One of the most revealing aspects of the pandemic has been a much deeper understanding of how intertwined and interconnected our world is. We see it in the number of Covid infections – all it takes is one infected person at a gathering to impact the wider contact groups associated with each person there. Similarly, each vaccinated person creates a healthier environment not only for the people we meet, but for their extended web of contacts as well. Our individual actions affect the lives and health of others we do not know and will never meet, just as the choices of others affect us.
We often find images of interconnection in scripture. Jesus tells his disciples, “I am the vine; you are the branches” (John 15:5). Paul writes, “You are the body of Christ and parts of each other” (1 Cor 12:27). Rather than seeing ourselves as isolated individuals, we’re given these helpful ways to imagine ourselves as part of a larger whole, invisibly but permanently connected to God and one another. Long before Covid, Paul already told us that the actions of one part of the body affected the whole. “If one part suffers, all the parts suffer with it; if one part gets the glory, all the parts celebrate with it” (1 Cor 12:26).
After many months of shared suffering, we finally are experiencing some moments to celebrate together. In our joy over sharing hugs again with vaccinated family members, we realize it would be impossible to thank all the people who made these moments possible.
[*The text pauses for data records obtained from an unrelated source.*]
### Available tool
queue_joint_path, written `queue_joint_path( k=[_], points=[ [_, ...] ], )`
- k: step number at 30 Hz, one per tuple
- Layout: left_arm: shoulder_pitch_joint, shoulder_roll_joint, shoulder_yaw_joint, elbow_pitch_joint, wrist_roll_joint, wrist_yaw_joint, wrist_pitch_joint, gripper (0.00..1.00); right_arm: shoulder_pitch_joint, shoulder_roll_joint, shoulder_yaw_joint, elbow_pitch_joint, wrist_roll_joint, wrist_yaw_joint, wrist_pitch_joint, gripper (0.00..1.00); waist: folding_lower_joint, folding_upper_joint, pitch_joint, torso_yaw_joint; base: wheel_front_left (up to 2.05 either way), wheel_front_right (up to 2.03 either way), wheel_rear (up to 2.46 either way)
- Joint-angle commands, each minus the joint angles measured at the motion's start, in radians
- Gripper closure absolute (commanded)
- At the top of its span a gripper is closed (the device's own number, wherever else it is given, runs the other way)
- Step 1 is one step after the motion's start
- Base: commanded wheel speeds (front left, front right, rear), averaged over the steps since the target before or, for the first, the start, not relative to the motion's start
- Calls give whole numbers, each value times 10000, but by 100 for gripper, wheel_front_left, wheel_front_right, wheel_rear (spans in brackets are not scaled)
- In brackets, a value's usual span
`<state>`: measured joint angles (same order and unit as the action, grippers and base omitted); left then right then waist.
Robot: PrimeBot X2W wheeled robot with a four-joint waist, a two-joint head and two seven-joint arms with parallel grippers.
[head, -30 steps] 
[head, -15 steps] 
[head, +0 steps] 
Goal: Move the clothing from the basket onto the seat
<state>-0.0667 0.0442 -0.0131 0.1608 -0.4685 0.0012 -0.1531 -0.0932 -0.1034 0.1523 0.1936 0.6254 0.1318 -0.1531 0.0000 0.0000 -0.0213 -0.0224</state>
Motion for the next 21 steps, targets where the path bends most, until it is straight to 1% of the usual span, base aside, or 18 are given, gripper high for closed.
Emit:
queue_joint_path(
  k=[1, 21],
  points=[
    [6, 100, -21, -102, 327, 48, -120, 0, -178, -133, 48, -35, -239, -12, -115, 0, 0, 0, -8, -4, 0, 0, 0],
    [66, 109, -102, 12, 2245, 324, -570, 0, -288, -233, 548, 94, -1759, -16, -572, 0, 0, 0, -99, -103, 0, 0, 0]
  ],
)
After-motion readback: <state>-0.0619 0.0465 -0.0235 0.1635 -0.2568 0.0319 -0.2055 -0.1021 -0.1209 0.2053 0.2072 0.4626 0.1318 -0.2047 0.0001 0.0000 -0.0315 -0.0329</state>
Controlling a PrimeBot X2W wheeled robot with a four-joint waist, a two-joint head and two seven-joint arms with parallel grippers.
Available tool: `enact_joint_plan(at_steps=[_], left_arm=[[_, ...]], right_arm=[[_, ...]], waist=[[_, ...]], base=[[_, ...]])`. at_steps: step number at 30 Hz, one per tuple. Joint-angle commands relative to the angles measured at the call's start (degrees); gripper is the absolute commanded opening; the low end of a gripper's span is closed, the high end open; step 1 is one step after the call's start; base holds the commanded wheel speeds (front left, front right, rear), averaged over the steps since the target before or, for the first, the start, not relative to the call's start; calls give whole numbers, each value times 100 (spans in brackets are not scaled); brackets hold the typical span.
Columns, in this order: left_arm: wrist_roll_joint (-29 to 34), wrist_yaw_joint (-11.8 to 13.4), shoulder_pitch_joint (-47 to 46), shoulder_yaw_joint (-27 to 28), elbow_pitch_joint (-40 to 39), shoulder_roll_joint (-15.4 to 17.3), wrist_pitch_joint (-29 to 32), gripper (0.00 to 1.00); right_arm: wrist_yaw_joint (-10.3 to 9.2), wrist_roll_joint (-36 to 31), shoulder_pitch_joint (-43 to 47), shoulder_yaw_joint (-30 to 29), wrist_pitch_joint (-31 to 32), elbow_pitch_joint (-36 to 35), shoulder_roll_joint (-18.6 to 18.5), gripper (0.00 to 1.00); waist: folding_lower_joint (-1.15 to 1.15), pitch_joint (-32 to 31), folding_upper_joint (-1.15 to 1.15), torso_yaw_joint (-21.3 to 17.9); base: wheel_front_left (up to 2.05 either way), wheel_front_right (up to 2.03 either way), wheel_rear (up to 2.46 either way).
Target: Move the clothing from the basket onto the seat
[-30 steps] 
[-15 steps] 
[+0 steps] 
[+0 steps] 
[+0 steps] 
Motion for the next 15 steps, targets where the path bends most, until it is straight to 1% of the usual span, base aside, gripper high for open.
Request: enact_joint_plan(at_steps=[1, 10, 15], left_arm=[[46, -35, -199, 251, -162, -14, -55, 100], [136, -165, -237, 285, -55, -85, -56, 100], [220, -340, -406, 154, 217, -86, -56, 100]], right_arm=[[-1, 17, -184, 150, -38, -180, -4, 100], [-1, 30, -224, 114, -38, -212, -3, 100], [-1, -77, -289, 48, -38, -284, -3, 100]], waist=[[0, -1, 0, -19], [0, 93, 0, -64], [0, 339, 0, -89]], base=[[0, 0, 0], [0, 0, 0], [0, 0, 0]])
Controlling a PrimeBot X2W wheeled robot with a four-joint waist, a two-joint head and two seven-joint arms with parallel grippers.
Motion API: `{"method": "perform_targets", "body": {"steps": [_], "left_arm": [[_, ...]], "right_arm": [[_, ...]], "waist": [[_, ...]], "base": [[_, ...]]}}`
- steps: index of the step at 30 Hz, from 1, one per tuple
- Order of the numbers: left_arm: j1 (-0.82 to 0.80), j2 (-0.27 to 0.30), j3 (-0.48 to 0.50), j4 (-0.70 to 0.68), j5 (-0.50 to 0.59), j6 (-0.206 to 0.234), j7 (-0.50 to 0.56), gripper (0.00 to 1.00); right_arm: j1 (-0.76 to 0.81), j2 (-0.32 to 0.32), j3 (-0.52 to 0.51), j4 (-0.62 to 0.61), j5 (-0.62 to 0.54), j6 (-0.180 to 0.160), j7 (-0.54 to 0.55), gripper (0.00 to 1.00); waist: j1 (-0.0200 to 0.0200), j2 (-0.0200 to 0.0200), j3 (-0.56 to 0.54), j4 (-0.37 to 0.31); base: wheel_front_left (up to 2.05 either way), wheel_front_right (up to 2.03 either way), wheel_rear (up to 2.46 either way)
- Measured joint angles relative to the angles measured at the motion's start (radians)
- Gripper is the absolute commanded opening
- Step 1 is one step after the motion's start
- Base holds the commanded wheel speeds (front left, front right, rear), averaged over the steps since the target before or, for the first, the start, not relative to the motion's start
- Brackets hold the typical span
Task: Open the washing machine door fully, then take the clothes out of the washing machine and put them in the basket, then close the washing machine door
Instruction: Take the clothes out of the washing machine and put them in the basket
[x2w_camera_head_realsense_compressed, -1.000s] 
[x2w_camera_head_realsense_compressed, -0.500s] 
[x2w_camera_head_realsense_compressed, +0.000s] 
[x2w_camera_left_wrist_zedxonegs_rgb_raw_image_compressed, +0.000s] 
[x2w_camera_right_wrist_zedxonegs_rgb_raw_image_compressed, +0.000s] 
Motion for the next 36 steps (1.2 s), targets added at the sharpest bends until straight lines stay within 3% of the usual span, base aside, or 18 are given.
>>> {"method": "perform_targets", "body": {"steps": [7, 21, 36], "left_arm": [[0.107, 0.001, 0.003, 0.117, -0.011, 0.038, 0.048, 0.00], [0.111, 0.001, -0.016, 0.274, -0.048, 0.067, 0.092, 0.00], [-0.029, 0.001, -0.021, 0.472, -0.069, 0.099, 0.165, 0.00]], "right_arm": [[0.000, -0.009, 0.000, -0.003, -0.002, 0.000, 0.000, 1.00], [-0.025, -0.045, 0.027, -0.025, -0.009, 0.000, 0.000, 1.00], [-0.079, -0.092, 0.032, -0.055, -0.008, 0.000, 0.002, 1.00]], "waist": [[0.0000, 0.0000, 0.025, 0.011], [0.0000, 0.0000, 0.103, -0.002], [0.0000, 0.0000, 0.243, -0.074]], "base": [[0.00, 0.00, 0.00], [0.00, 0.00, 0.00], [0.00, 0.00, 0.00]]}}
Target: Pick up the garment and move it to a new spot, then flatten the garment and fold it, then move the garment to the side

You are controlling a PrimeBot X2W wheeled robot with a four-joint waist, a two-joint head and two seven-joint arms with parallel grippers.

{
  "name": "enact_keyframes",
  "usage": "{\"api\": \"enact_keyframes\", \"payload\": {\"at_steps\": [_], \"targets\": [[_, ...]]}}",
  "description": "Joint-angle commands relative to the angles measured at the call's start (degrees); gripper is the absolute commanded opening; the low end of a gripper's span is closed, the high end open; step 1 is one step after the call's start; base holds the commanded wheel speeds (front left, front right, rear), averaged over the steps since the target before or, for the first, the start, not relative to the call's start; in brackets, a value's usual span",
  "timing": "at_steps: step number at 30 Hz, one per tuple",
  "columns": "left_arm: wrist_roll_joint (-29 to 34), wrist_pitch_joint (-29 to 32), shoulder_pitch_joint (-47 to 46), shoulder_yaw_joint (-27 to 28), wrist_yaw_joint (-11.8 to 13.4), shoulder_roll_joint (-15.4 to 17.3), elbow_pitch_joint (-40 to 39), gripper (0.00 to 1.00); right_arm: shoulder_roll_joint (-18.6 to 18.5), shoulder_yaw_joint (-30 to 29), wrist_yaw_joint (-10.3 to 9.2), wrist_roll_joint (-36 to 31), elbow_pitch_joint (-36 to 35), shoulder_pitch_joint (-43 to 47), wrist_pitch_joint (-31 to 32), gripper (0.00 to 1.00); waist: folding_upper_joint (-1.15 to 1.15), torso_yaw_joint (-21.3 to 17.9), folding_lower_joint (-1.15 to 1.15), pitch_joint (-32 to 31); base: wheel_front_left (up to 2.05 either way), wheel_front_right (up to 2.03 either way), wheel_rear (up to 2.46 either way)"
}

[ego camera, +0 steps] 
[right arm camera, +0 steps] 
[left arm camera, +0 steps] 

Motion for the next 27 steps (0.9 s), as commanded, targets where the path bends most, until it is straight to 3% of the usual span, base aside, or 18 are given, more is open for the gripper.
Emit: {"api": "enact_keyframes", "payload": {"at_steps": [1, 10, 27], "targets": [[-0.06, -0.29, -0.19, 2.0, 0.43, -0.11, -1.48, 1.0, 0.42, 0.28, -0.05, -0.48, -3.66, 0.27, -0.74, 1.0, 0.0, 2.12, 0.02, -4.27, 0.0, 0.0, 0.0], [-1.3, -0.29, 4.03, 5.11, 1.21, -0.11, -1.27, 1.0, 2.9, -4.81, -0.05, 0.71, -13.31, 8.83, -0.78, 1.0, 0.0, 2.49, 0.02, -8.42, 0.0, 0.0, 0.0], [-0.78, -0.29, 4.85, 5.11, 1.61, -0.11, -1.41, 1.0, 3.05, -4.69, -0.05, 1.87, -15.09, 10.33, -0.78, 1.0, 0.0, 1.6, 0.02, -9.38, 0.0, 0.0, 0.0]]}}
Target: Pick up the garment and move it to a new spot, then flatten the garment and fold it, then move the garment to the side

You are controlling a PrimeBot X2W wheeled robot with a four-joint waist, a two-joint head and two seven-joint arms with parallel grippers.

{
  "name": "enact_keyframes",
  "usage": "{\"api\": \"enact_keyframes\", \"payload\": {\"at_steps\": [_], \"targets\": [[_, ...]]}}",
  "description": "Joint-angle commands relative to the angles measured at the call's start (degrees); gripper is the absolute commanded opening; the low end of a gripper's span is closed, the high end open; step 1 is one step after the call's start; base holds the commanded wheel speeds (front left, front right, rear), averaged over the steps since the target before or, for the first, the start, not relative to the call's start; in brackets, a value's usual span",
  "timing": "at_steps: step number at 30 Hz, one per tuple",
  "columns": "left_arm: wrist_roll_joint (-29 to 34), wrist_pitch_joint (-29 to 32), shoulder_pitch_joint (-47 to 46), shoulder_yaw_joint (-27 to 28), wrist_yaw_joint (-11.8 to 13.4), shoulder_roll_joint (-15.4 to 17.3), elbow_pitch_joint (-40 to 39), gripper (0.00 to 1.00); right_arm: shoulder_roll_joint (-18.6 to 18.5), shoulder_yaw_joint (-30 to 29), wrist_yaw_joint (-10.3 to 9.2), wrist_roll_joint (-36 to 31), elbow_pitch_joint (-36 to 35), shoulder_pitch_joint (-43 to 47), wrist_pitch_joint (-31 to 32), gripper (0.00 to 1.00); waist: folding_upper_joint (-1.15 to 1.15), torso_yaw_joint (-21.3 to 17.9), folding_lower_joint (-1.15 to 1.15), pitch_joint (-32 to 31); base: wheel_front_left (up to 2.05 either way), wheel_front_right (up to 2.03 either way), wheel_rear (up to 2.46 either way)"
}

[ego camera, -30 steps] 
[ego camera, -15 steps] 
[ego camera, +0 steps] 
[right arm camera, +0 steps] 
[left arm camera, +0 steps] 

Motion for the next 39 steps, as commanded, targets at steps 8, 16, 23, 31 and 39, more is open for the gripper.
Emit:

We think of the scientists and lab technicians who worked around the clock to test and develop the vaccines, employees who ordered supplies and found sources for necessary vaccine components, public health and policy makers faced with constant questions and difficult decisions to make, companies and government employees who negotiated vaccine process and procedures, truck drivers who delivered vaccines to hospitals and clinics, health care workers who scheduled and gave us the shots…the list goes on. Something as simple as the ability to hug our extended family again relied upon this vast and complex network of people.
As we begin to slowly move out of this pandemic, I hope this experience of our deep interconnectedness is one that stays with us. That we remember our health and well-being, our suffering, and our joy is interwoven with those around us. That even though we are individuals, we are part of a greater wholeness that includes other people and all of creation. And that even when we are in solitary places, there is a larger vine and a larger body of Christ holding us all together in love.